至近距離から枕を投げつけられた彼女達は、ばふんっ!という枕の直撃音と共に。先程の行綱以上の速度で弾き飛ばされ、ほむらの足元まで転がってゆく。

「……危なかった。」
「あれ、アゼレア様はそっち側のチームなの?」

派手に転がった割には、何事もなかったかのように立ち上がってくる二人。防御は間に合っていたようだ。
当然のようにアゼレアも行綱を一番に眠らせに行くと思っていたらしく、やや意外そうな目でアゼレアを見る。
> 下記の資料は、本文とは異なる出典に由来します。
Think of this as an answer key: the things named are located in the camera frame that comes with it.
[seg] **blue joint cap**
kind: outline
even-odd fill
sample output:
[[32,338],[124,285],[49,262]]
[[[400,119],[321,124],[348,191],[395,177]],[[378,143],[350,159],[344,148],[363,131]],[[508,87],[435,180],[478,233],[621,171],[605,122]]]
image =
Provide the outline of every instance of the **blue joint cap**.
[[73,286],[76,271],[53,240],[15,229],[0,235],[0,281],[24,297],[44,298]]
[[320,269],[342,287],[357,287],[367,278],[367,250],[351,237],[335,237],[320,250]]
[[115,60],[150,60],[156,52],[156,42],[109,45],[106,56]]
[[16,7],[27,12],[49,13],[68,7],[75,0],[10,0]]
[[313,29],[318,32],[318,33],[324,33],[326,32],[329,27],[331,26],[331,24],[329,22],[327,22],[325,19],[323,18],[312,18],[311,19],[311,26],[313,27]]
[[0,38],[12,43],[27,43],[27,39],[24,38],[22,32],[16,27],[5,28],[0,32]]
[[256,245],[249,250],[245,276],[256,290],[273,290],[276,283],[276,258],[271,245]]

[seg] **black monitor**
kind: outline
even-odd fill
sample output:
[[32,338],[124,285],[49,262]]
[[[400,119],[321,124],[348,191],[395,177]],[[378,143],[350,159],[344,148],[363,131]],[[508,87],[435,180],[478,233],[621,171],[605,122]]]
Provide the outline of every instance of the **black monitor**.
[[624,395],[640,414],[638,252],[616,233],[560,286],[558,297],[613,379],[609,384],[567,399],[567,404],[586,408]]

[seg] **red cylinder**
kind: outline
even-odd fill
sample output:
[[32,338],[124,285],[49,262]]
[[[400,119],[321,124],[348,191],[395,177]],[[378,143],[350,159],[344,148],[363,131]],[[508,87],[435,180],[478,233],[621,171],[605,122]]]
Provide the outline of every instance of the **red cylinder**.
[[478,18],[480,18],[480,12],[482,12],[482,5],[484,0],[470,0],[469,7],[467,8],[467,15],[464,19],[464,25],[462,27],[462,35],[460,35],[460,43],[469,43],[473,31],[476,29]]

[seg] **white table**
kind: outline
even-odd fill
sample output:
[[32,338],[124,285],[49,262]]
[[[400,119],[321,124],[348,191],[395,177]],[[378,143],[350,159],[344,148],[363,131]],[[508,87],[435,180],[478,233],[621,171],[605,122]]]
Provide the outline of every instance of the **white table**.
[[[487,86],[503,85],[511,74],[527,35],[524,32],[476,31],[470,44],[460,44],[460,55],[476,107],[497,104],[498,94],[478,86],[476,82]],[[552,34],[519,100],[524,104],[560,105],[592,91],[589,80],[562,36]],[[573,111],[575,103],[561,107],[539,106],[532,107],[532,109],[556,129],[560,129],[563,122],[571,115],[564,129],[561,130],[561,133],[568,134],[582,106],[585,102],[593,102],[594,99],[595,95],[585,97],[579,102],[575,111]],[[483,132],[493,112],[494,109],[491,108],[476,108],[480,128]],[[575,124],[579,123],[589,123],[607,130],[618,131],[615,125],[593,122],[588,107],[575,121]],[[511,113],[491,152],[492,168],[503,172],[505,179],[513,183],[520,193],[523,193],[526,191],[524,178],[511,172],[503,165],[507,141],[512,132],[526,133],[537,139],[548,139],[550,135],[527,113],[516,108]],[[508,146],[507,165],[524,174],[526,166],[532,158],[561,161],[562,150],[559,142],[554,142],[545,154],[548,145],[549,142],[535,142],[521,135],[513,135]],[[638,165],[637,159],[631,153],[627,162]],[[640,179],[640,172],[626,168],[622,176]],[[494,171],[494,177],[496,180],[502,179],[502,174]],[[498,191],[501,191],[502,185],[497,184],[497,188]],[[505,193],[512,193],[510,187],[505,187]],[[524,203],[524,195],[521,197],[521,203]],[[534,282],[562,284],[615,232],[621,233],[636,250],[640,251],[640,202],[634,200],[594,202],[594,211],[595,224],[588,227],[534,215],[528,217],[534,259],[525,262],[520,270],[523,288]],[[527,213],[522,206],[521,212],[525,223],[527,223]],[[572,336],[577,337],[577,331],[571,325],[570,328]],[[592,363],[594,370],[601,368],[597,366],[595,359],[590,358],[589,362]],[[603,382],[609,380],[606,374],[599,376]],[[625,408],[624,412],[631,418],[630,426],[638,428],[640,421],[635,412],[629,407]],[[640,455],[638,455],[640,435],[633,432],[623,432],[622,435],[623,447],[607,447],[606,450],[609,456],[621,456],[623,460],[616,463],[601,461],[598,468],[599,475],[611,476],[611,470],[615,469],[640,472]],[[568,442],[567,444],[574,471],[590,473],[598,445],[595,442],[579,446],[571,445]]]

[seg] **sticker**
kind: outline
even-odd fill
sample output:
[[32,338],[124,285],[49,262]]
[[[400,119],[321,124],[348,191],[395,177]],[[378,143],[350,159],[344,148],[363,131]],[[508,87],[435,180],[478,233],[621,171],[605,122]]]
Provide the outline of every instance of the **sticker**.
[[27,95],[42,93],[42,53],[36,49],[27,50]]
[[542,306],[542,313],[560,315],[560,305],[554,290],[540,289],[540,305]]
「うむ、お手柔らかに頼むぞ。……行綱、大丈夫かの?」
「はっ」

いつものように短く答え、アゼレアの前面を守るように。枕を手に持った行綱が進み出る。

「あはっ、結構いいゲームになりそうじゃねぇか!」

両手に枕を持ち、臨戦態勢の魔物達が並び立つ。

――そして再び、枕は投げられた。





――――――――――――――――――――






「どうした行綱ぁ、守ってばっかじゃねーか!?」
「っ、この……!!」

上下左右から、二刀流の枕を叩きつける。幾ら鍛えていると言ったところで、ただでさえ同種の中でも力自慢なオーガのほむらと、何の祝福も強化も受けていない人間。膂力の差は歴然だ。
目の前の男も、それは理解しているのだろう。両手で構えた枕で軌道を逸らし、直撃を受けないようにすることで何とかこちらの攻撃を防いでいる。

――やっぱり、鎧がないと打ち合いはキツいですか。

その攻防を部屋の隅で眺めながら、クロエは自分の考えが正しかった事を確認する。先の戦いで、鎧を着た彼の技に重みが増していたのは、気のせいではなかったのだ。
彼が使う、滑るように、いつの間にか移動している体術。あれは重心移動先導による移動を極限まで効率化したものであるのだろう。だから動き始めの気配が読みにくく、結果として一瞬で移動したように錯覚してしまう。
だが、だとすれば。彼が使う技術の本質は、相手に動きの気配を悟らせない事ではない。
重心の移動を核とし、筋力はその後押しに使うという技術体系。そうすることで、重たい鎧を着こんでも動きを鈍らせない。それどころか、体重が増加した分、その踏み込みから繰り出す技に乗るエネルギーは増加しているのだ。